Global Action Week: ‘Every child needs a trained teacher’

Campaign kicks off to demand professional growth for teachers.


Aroosa Shaukat April 21, 2013
The campaign demands that the rights of teachers, including their professional development, training and salaries be addressed at the policy level across the world. PHOTO: FILE

LAHORE:


The Global Action Week (GAW) for education kicked off across the province on Sunday. Several civil society organisations will arrange poster painting competitions, a children’s parliament and various other activities to create awareness about the education crisis in the country.


The GAW, themed ‘Every child needs a teacher - trained teachers for all’, will be held under the aegis of the Global Campaign for Education, a worldwide civil society movement to end the education crisis in more than 100 countries. The GAW has also been sponsored by the United Nations Education, Scientific and Cultural Organisation (UNESCO).

The campaign will try to create awareness regarding the lack of trained teachers across the world. It calls for ‘professionally trained’ and ‘qualified’ teachers, along with a system that ensures transparent and merit-based recruitment. The campaign demands that the rights of teachers, including their professional development, training and salaries be addressed at the policy level across the world.

Bunyad Foundation Planning Manager Riaz Ahmed said, “Occasions like this one serve as reminders of the goals yet to be achieved.” Ahmed, who has been part of the Foundation for t 10 years, says Bunyad has been working to extend literacy to the under-privileged segments of the society, especially girls in rural areas. “Bunyad has planned several walks, seminars and interactive competitions for the GAW in 13 districts including Multan, Muzaffargarh, Sialkot, Hafizabad, Lahore, Rahim Yar Khan, and Bahawalpur,” he said.



The campaign will also aim to educate parents on the need to send their children to school, Ahmed said. “We hope to inspire parents into realising that getting their children educated is not a choice,” he said. The Foundation has a children’s parliament lined up in the wake of the coming elections to demonstrate democratic values and importance of education to children. “It would be wrong to say that the civil society has not made any progress in alleviating the education crisis,” he said, “The difference does not seem that significant because of the unbridled increase in population, especially in southern Punjab.”

According to the UNESCO Institute for Statistics (UIS), in 2010, Pakistan ranked 25th in the pupil-teacher ratio at the primary school level, with the ratio of 40:1. The world aggregate for pupil-teacher ratio stands at 24:1. While the percentage of female teachers at the primary school level stands at 47.7 per cent in Pakistan, the world aggregate stands at approximately 62 per cent.

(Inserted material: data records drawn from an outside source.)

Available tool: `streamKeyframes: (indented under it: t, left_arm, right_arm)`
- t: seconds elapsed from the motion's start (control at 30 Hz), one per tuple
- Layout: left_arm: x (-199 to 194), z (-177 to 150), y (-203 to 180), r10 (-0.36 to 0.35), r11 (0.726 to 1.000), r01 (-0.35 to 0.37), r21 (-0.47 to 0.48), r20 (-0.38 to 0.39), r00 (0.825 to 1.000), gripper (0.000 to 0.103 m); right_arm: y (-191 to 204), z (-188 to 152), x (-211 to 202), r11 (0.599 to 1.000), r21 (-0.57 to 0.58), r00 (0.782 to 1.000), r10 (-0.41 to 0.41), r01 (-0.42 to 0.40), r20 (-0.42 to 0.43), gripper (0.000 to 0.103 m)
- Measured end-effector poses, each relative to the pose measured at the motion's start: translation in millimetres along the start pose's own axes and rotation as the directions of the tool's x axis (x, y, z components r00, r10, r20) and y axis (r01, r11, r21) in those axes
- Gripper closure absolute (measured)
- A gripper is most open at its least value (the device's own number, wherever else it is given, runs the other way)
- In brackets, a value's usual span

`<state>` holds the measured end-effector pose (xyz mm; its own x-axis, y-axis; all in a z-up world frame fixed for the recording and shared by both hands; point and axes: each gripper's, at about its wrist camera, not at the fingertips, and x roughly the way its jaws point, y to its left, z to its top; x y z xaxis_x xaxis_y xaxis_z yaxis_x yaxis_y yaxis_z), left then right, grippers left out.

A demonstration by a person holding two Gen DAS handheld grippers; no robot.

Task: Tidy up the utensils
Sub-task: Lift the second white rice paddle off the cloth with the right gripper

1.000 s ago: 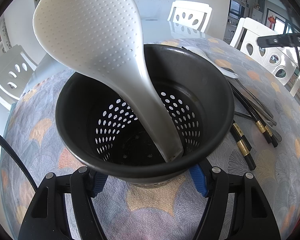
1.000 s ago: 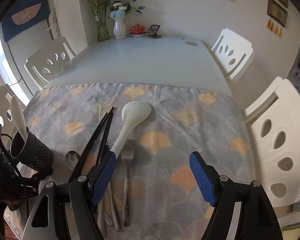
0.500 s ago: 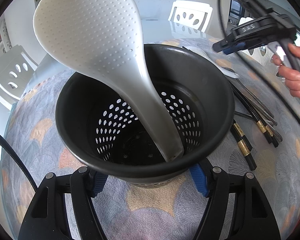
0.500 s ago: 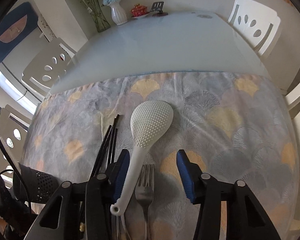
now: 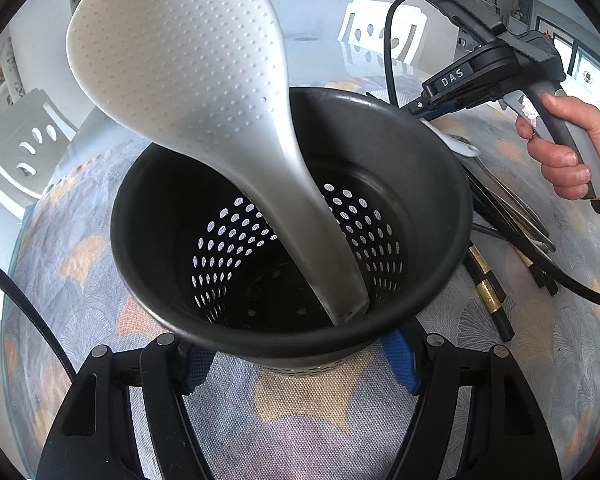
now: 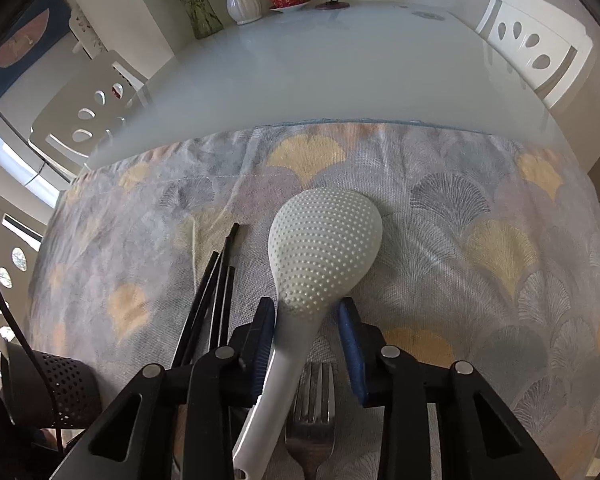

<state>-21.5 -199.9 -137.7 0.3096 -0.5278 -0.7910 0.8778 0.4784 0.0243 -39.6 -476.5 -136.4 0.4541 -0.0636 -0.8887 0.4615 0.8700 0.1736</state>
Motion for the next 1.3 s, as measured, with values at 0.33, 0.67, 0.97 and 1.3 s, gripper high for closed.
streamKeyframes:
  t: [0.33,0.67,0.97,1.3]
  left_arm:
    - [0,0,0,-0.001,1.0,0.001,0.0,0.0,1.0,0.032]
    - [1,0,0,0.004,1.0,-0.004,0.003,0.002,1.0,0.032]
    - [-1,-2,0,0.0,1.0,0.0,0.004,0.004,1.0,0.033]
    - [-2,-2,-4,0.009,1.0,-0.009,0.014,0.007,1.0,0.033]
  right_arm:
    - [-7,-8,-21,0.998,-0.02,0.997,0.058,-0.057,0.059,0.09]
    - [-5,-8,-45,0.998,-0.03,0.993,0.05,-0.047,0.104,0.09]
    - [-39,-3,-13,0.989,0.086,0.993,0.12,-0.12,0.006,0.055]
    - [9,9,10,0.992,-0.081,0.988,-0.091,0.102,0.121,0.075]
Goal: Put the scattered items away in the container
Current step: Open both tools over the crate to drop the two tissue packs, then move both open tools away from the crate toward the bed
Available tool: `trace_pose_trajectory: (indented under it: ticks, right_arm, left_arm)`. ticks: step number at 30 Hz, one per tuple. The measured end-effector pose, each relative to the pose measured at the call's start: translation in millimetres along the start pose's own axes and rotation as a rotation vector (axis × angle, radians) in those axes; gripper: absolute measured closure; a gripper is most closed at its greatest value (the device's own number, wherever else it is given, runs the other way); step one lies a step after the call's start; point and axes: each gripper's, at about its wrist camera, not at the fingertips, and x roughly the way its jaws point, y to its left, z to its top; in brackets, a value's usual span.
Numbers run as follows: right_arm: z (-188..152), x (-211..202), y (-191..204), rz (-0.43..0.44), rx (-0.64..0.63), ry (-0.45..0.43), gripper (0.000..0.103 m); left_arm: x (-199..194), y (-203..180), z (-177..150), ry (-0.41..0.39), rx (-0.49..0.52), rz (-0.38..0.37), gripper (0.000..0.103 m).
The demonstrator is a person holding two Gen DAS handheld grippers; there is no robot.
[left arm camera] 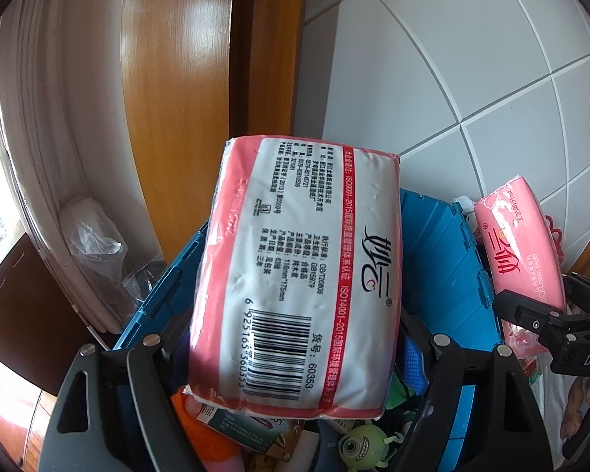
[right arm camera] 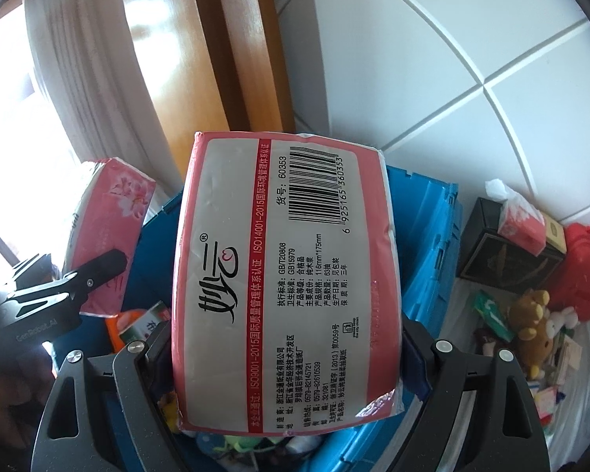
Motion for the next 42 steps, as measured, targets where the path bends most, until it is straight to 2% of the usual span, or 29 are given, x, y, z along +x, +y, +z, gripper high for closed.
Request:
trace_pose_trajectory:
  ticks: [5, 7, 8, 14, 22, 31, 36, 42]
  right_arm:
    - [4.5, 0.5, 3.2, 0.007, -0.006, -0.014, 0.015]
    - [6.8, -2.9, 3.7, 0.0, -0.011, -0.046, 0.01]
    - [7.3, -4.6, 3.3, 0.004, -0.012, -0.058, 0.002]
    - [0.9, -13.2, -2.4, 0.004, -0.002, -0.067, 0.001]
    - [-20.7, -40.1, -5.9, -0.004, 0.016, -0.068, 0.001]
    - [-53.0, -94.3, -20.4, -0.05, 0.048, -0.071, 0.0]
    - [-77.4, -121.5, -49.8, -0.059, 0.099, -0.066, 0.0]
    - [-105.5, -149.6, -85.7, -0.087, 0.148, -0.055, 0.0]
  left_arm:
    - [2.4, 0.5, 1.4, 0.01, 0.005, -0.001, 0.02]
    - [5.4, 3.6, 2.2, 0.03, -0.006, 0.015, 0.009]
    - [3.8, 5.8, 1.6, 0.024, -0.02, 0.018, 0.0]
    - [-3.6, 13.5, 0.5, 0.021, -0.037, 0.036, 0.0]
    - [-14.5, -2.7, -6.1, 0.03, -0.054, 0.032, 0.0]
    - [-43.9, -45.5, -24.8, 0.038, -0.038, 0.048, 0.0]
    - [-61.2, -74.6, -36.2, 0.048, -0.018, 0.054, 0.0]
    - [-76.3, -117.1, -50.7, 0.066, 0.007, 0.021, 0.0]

In order to achieve universal primary education by 2015, 1.7 million new teachers have to be recruited worldwide, according to the Global Campaign for Education’s statistics. The UIS also stated that south and west Asia had the second highest need for primary teachers: 114,000 positions.

The Idara-e-Taleem-o-Aagahi, as part of the GAW, has planned several activities to highlight the role of teachers. The organisation will use these activities to identify the type of teachers that students ‘like best’. ITA Research and Documentation Officer Saheem Khizar said they would arrange drawing, painting and creative writing to see which subjects and teachers the students liked most. “We hope to check which teachers are creating an engaging and interesting environment for students to learn in,” he said.

The ITA will conduct activities in 12 schools in Lahore and schools in Rahim Yar Khan, Multan and Muzaffargarh. Save the Children and ITA will collaborate for the GAW in Muzaffargarh and arrange activities in 20 schools.

The global campaign will continue until April 27.

Published in The Express Tribune, April 22nd, 2013.